§ Task description
Search the listing below for the word "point" and copy each line where it appears.
........
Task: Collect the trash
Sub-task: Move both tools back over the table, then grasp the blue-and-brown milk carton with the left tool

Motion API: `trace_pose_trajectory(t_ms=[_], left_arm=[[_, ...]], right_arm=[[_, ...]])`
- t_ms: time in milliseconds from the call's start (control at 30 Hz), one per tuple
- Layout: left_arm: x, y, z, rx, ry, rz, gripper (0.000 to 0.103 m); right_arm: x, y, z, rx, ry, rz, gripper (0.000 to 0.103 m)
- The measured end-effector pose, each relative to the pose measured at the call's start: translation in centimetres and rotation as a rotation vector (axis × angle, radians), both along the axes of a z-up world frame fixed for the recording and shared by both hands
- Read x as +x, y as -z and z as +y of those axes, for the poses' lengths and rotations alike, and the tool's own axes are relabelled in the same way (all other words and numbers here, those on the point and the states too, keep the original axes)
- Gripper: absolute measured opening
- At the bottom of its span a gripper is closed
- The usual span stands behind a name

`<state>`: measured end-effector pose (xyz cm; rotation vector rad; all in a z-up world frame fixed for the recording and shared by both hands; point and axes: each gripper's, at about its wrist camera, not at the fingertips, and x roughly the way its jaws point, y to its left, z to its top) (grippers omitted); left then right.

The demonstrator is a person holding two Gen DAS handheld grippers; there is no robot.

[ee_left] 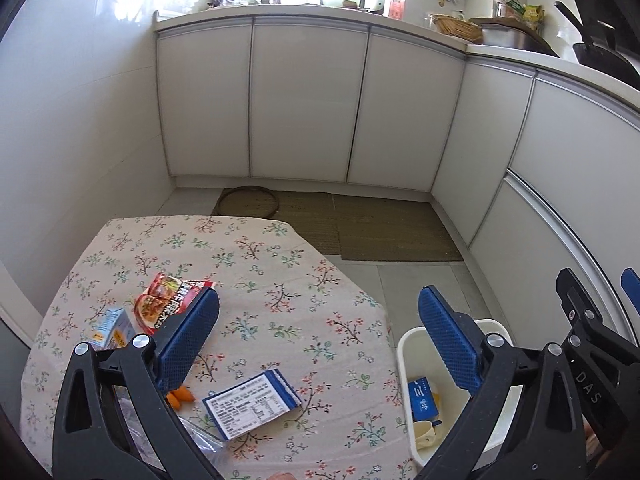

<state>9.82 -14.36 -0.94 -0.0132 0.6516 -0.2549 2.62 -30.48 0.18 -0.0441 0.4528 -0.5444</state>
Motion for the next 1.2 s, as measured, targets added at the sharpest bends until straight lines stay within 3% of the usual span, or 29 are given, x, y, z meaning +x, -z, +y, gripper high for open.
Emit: trace_pose_trajectory(t_ms=[633, 967, 1200], left_arm=[[3.1, 2.1, 11.1, 0.031, -0.214, 0.087, 0.096], [6.5, 6.0, 17.2, 0.037, -0.283, 0.268, 0.096], [9.6, 10.1, 22.5, -0.098, -0.274, 0.524, 0.096]], right_arm=[[6.1, 1.7, 9.9, 0.029, -0.202, 0.051, 0.096], [8.8, 3.9, 13.7, 0.05, -0.298, 0.126, 0.096], [10.2, 5.2, 13.8, 0.092, -0.312, 0.193, 0.096]])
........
§ Answer box
- Read x as +x, y as -z and z as +y of those axes, for the poses' lengths and rotations alike, and the tool's own axes are relabelled in the same way (all other words and numbers here, those on the point and the states too, keep the original axes)
`<state>`: measured end-effector pose (xyz cm; rotation vector rad; all in a z-up world frame fixed for the recording and shared by both hands; point and axes: each gripper's, at about its wrist camera, not at the fingertips, and x roughly the way its jaws point, y to its left, z to its top) (grippers omitted); left then right.

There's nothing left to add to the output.